- [What is expected]:
Copy nothing but the lines below running from the line containing "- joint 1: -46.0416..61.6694" through the line containing "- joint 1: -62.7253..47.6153", both end lines included.

- [Input data]:
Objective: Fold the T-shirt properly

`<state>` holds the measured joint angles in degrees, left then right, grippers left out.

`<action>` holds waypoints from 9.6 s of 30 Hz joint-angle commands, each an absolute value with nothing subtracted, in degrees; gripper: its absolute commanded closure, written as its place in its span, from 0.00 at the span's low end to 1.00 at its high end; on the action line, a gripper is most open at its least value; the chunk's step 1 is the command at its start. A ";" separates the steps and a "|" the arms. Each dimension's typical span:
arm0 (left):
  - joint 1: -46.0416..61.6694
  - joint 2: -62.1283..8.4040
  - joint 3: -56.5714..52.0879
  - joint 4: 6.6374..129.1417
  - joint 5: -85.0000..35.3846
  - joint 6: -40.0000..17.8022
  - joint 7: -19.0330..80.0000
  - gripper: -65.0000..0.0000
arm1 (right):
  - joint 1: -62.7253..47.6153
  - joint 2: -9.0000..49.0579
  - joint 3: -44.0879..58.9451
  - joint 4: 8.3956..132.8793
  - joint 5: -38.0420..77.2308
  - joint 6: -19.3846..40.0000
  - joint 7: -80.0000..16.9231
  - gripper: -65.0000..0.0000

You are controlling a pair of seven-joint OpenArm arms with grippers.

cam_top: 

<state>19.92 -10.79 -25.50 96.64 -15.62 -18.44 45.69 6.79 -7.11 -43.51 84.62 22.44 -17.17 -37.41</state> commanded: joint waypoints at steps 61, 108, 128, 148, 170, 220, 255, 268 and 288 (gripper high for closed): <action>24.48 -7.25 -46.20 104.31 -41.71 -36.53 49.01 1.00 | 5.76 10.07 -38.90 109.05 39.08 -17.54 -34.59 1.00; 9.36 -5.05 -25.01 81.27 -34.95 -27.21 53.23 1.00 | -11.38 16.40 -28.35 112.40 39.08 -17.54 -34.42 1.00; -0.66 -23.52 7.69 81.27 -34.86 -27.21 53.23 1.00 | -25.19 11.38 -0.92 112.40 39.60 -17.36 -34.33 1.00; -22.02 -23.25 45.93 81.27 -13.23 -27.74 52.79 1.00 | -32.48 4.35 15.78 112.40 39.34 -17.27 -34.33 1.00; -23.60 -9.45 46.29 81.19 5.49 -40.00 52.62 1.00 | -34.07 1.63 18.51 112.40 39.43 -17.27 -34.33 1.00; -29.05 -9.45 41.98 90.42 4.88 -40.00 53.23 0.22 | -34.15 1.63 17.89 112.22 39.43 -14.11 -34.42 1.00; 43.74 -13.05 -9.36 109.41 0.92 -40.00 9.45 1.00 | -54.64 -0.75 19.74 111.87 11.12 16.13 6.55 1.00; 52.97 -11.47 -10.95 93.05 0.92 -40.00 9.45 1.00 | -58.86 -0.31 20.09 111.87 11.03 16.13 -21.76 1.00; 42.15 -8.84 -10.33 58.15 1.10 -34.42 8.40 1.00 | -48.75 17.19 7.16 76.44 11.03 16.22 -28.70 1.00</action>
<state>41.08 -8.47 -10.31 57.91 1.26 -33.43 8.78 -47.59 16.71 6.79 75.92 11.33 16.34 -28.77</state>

- [Answer below]:
  - joint 1: -46.0416..61.6694
  - joint 2: -62.1283..8.4040
  - joint 3: -56.5714..52.0879
  - joint 4: 6.6374..129.1417
  - joint 5: -85.0000..35.3846
  - joint 6: -40.0000..17.8022
  - joint 7: -19.0330..80.0000
  - gripper: -65.0000..0.0000
arm1 (right):
  - joint 1: -62.7253..47.6153

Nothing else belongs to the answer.